Washington City Church of the Brethren “laid down” the Brethren Nutrition Program on September 29th, 2017. BNP is no longer in operation.
Please find our letter to volunteers and supporters below. We hope to have an archived page up very soon, memorializing our 37 years of service.
To our Brothers and Sisters,
We write with hope, gratitude, and some sadness. After much discernment and assessment, Washington City Church of the Brethren has decided to “lay down” the Brethren Nutrition Program.
Our program was founded in 1980, under the leadership of Pastor Duane Ramsey and BVSer Richard Davis. Throughout the ‘80s and ‘90s, it was frequented by between 200-300 guests per lunch. Over the past 20 years, our program attendance has steadily declined. While we’ve gone through some periods of instability, our program has been open and stable for 8 months and we have maintained our current average of 22 guests per lunch service. Attendance is an important factor in measuring program performance. Our program’s low attendance is not able to offset our bare-bones budget, which has resulted in a $12.55 cost per meal. We could serve five times the number of people we do with the money we spend, but despite outreach efforts and consistent hours, we have not seen a significant increase in program attendance.
Our kitchen is in desperate need of renovation and, with a $50,000 project just tipping off the renovation process, it made us question how much longer the program would be around. DC has changed in the nearly 40 years since we opened. Poverty, hunger, and homelessness on Capitol Hill look very different than when our program was founded. At a recent DC Food Policy Council meeting, we learned that Ward 6 (where our program is located) is home to 10 grocery stores for about 75,000 residents, while Wards 7 & 8 have three grocery stores between the two of them for a total of nearly 140,000 residents. It is unlikely that Capitol Hill will ever have the same volume of people experiencing homelessness and food scarcity as it did when our program began. Additionally, service providers like Capitol Hill Group Ministry have made great strides in addressing chronic homelessness in DC. These facts have led our church community to decide to “lay down” the ministry, giving thanks for what has been done. Many meals have been served, kind words shared, and relationships built.
While there are reduced needs, we do still serve lunch and mail to some people. Thankfully, there are other organizations in Capitol Hill that provide a variety of services who will be able to fill any gaps caused by our closing. Shirley’s Place, a day center run by Capitol Hill Group Ministry, provides snacks, showers, computer access, and more, to people in need. It is about a 15 minute walk from our church. Across the street, there is Our Daily Bread at the Capitol Hill United Methodist Church, who serve breakfast five days a week and a meal after church on Sundays. Further out, SOME serves breakfast and lunch in addition to providing clothing, showers, medical care, and case management to people experiencing homelessness.
We are so grateful for the decades-long support from local volunteers, spring break groups, and from churches and individuals across our Church of the Brethren denomination. Congregations, workcamps, BVSers, individual volunteers, and more: the ministry of Brethren Nutrition Program has certainly been enriched, sustained, and encouraged by sisters and brothers across the US. We recognize that this decision may bring many emotions.
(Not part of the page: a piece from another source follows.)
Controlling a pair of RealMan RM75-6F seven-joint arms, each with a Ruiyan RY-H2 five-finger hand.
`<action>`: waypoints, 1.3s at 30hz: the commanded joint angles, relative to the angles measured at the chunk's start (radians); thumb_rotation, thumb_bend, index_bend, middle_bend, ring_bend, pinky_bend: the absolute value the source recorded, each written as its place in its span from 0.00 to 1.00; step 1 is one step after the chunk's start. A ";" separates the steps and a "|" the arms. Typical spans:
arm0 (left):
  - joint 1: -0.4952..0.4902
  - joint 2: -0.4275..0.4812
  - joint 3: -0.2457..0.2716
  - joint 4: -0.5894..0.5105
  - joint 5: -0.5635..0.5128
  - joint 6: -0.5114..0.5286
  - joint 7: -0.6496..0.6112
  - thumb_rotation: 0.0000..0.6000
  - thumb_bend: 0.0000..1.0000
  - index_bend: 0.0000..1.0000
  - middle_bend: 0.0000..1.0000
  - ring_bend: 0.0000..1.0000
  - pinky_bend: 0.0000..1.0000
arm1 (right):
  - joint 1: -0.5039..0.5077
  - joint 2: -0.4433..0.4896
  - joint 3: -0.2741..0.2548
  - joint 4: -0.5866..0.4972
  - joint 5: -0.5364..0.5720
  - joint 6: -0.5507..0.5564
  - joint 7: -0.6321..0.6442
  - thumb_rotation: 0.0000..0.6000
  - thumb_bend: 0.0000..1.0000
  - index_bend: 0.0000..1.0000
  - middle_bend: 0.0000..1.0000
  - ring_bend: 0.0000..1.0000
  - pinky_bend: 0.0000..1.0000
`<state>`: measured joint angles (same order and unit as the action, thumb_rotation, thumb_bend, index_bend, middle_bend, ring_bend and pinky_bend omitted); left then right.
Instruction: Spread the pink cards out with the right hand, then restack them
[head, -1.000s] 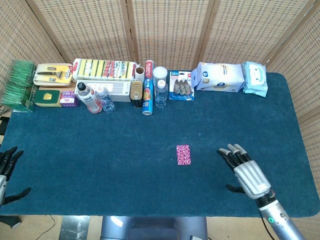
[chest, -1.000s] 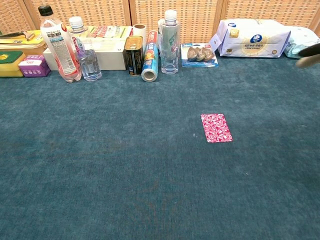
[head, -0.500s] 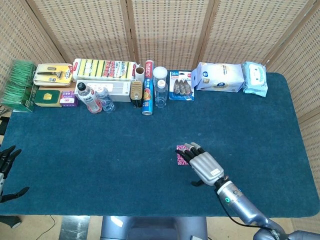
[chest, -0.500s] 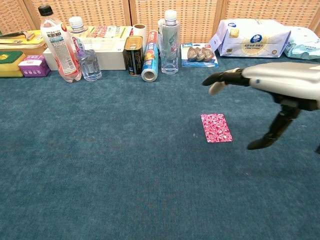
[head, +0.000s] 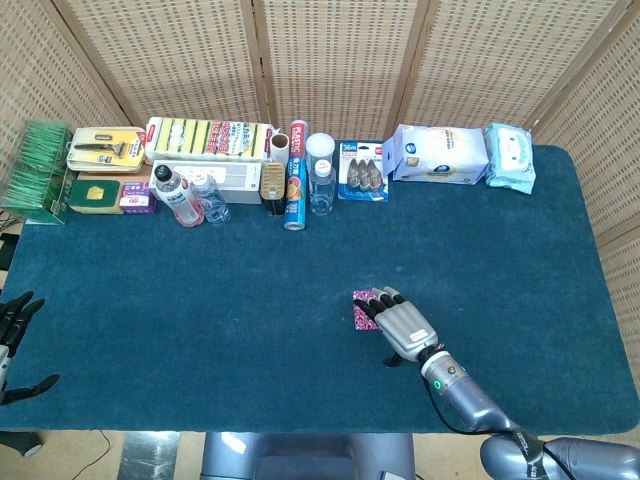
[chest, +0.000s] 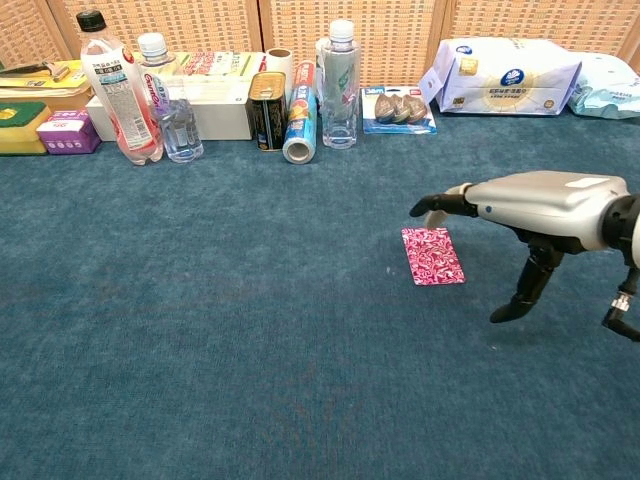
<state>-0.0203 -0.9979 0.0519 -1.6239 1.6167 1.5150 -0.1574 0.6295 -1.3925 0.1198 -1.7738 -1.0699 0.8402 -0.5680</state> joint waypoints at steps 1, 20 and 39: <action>-0.001 -0.001 0.002 -0.002 0.003 -0.002 0.003 1.00 0.05 0.00 0.00 0.00 0.00 | -0.001 0.007 -0.012 0.011 0.008 0.005 0.013 1.00 0.00 0.02 0.15 0.00 0.00; -0.005 -0.004 0.007 -0.013 0.001 -0.011 0.015 1.00 0.05 0.00 0.00 0.00 0.00 | 0.029 -0.033 -0.068 0.050 0.010 -0.001 0.062 1.00 0.00 0.03 0.15 0.00 0.00; -0.004 -0.004 0.010 -0.012 0.004 -0.007 0.004 1.00 0.05 0.00 0.00 0.00 0.00 | 0.056 -0.017 -0.135 -0.025 0.051 0.021 -0.005 1.00 0.00 0.04 0.15 0.02 0.00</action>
<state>-0.0237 -1.0022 0.0622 -1.6356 1.6209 1.5077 -0.1537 0.6846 -1.4137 -0.0105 -1.7932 -1.0218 0.8604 -0.5689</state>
We have volunteers and supporters who have given so much love, effort, time, commitment, and funds to the Brethren Nutrition Program. Please know that we did not enter into this conversation or this decision lightly. Thank you for what you have done and how you have supported the cause of serving hungry neighbors on Capitol Hill. If you are interested in volunteering before the program comes to a close, you can sign up here . We are in particular need of volunteers for this coming Monday, August 21st, and throughout the month of September.
Many within our own community are asking, “what’s next?” We are going to continue a discernment process for how our church can get to know our community better and find other ways to meet community needs. We welcome your insight, input, and–most especially–your thoughts and prayers. We are thankful to be “laying down” the ministry of BNP during a period of stability, as opposed to a crisis time, and that we have an opportunity to grow our church’s ministries in a new way.
Again, we are tremendously grateful for your continued and dedicated support.
Brethren Nutrition Program Operations Manager
Minister, Washington City Church of the Brethren
The Brethren Nutrition Program existed for 37 years, to serve hungry neighbors on Capitol Hill, providing healthy and wholesome lunches to those in need.
With its open door policy, the Soup Kitchen welcomed everyone to join in the meals – there were no eligibility requirements. Many of the guests were unemployed and homeless; others were employed, but resided in shelters while they searched for permanent, affordable housing. A meal at the Soup Kitchen also became one way that a number of guests were able to stretch severely limited incomes.